The remaining call path I see with the profiler is:

main  Runnable CPU usage on sample: 968ms
  java.util.zip.Deflater.deflateBytes(long, byte[], int, int, int) Deflater.java (native)
  java.util.zip.Deflater.deflate(byte[], int, int, int) Deflater.java:444
  java.util.zip.Deflater.deflate(byte[], int, int) Deflater.java:366
  java.util.zip.DeflaterOutputStream.deflate() DeflaterOutputStream.java:251
  java.util.zip.DeflaterOutputStream.write(byte[], int, int) DeflaterOutputStream.java:211
  java.util.zip.ZipOutputStream.write(byte[], int, int) ZipOutputStream.java:331
  com.aspose.cells.a.f.zk.write(byte[], int, int)
  com.aspose.cells.a.c.zab.a(zm, zm)
  com.aspose.cells.zrz.a(HashMap)
  com.aspose.cells.zapn.a(Workbook, LoadOptions, boolean)
  com.aspose.cells.zjp.a(zm)
  com.aspose.cells.zjp.a(String, zm, LoadOptions)
  com.aspose.cells.Workbook.a(String, LoadOptions)
  com.aspose.cells.Workbook.<init>(String)
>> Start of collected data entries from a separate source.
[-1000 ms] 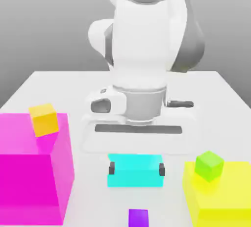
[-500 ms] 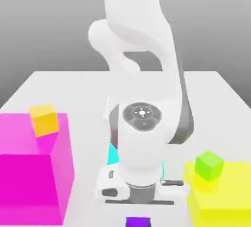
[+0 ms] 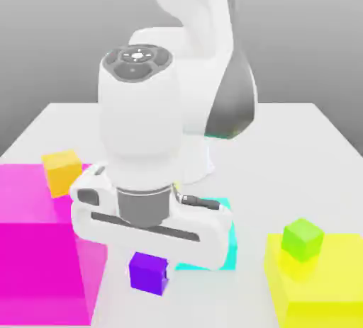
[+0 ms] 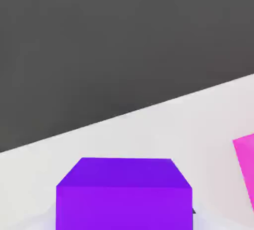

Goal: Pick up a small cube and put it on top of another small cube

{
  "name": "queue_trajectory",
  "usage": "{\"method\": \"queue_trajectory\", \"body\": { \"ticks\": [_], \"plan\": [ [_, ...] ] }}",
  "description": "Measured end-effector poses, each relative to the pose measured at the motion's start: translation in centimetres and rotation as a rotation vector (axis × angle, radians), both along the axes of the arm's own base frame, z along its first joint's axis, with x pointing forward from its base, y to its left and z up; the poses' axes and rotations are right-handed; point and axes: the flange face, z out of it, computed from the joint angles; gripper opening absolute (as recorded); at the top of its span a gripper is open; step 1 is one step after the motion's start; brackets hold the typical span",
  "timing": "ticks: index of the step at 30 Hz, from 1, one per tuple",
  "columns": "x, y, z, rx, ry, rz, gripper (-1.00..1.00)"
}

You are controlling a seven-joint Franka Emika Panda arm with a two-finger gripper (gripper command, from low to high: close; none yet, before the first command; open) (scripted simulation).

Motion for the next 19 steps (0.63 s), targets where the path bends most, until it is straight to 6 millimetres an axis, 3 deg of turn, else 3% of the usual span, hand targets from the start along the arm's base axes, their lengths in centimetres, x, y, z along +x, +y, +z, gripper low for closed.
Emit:
{"method": "queue_trajectory", "body": {
  "ticks": [3, 11, 13, 15, 16, 19],
  "plan": [
    [-2.2, -4.2, 4.5, 0.005, -0.004, -0.198, -1.00],
    [-10.0, -9.3, 14.1, -0.013, -0.022, -0.640, -1.00],
    [-10.7, -9.6, 12.6, -0.022, -0.026, -0.682, -1.00],
    [-10.9, -9.7, 9.9, -0.024, -0.027, -0.692, -1.00],
    [-11.0, -9.7, 8.8, -0.024, -0.028, -0.694, 1.00],
    [-11.0, -9.7, 8.8, -0.024, -0.028, -0.694, 1.00]
  ]
}}
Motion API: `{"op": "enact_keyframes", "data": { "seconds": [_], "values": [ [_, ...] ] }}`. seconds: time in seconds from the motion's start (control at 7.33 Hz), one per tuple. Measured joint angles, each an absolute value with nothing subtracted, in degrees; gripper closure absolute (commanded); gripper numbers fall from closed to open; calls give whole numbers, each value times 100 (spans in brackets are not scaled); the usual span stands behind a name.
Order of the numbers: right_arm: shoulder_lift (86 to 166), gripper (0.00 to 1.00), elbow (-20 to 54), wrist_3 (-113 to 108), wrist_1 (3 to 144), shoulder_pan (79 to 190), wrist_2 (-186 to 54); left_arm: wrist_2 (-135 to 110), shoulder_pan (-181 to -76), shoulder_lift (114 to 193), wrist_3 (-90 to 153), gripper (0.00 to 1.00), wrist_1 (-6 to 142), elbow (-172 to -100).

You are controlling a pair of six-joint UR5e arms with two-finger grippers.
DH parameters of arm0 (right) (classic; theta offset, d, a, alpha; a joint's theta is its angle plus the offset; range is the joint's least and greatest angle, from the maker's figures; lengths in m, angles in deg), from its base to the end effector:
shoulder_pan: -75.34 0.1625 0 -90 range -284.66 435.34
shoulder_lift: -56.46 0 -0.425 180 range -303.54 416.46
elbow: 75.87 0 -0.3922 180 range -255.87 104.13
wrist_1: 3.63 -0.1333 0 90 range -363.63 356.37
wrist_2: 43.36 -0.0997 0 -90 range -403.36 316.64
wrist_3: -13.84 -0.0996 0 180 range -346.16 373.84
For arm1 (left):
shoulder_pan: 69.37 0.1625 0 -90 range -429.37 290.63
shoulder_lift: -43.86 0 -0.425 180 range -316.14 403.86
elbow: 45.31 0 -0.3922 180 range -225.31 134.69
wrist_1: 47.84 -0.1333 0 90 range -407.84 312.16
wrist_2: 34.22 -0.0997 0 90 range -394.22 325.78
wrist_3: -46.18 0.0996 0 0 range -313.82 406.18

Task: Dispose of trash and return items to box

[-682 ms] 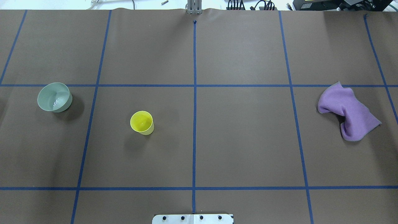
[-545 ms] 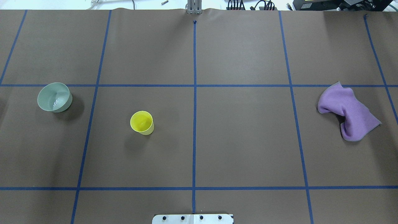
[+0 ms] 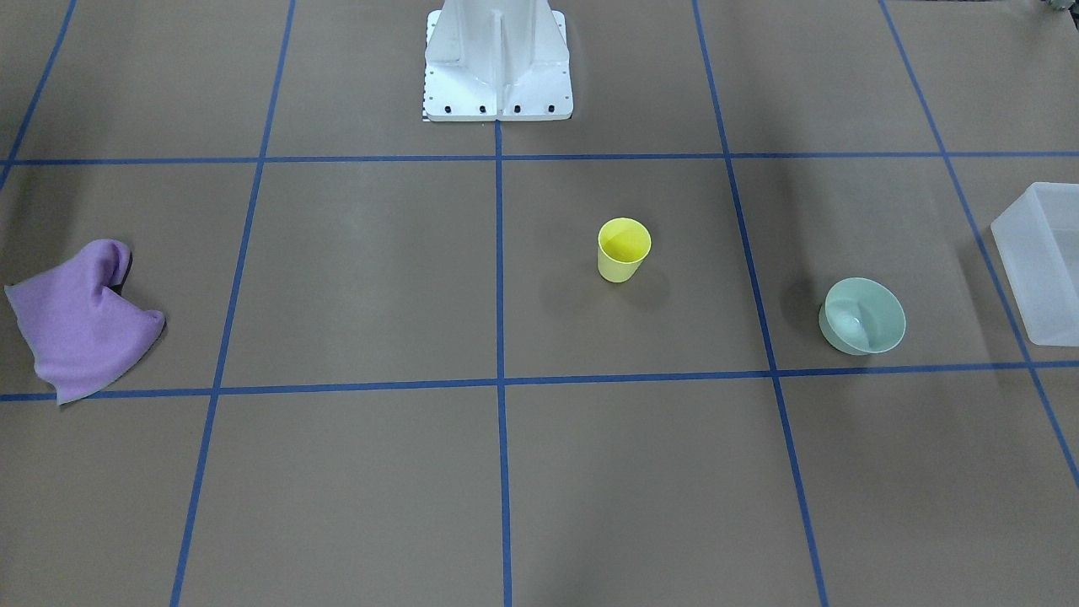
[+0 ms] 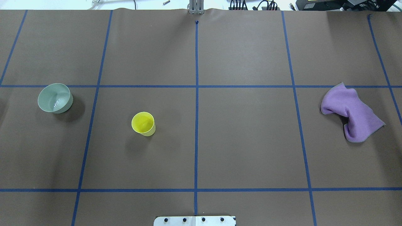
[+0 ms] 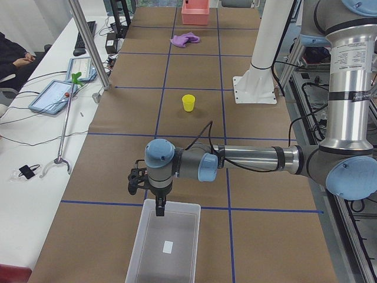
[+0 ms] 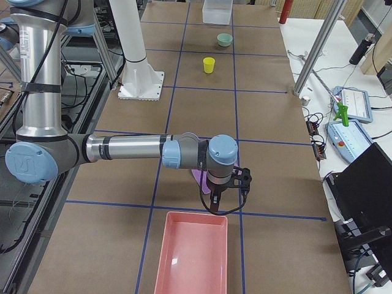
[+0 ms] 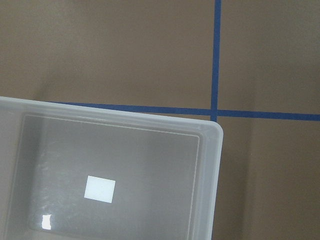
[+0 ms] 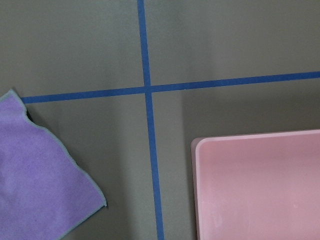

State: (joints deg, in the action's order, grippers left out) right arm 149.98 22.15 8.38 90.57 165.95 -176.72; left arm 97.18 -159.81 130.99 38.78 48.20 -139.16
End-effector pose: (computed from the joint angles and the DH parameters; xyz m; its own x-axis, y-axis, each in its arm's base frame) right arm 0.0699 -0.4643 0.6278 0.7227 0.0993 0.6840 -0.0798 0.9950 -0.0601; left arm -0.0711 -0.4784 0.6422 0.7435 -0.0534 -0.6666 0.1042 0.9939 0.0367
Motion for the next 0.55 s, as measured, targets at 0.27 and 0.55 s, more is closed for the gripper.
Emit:
{"op": "enact_keyframes", "data": {
  "seconds": [0.27,0.55],
  "values": [
    [14998,0,2218,826,9058,16595,-17716,9756,-15981,13091,3855,1,4995,-13946],
    [15005,0,2273,817,9059,16595,-17731,9757,-15978,13079,3814,1,5105,-13941]
  ]
}}
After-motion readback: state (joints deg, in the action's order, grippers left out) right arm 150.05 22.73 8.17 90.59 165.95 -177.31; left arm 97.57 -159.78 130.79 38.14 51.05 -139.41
It would be interesting to know what is the background of this remaining CPU hotspot, and it we can somehow prevent it, for example, by indicating that we are opening the workbook for reading only, and do not require the functionality to save it later.

Kind regards,
Taras


#14

@TarasTielkes,

Good to know that XLSB parsing performance is improved now. I have logged your profiler trace and concerns against your issue into our database. We will evaluate and once we have an update on it, we will let you know.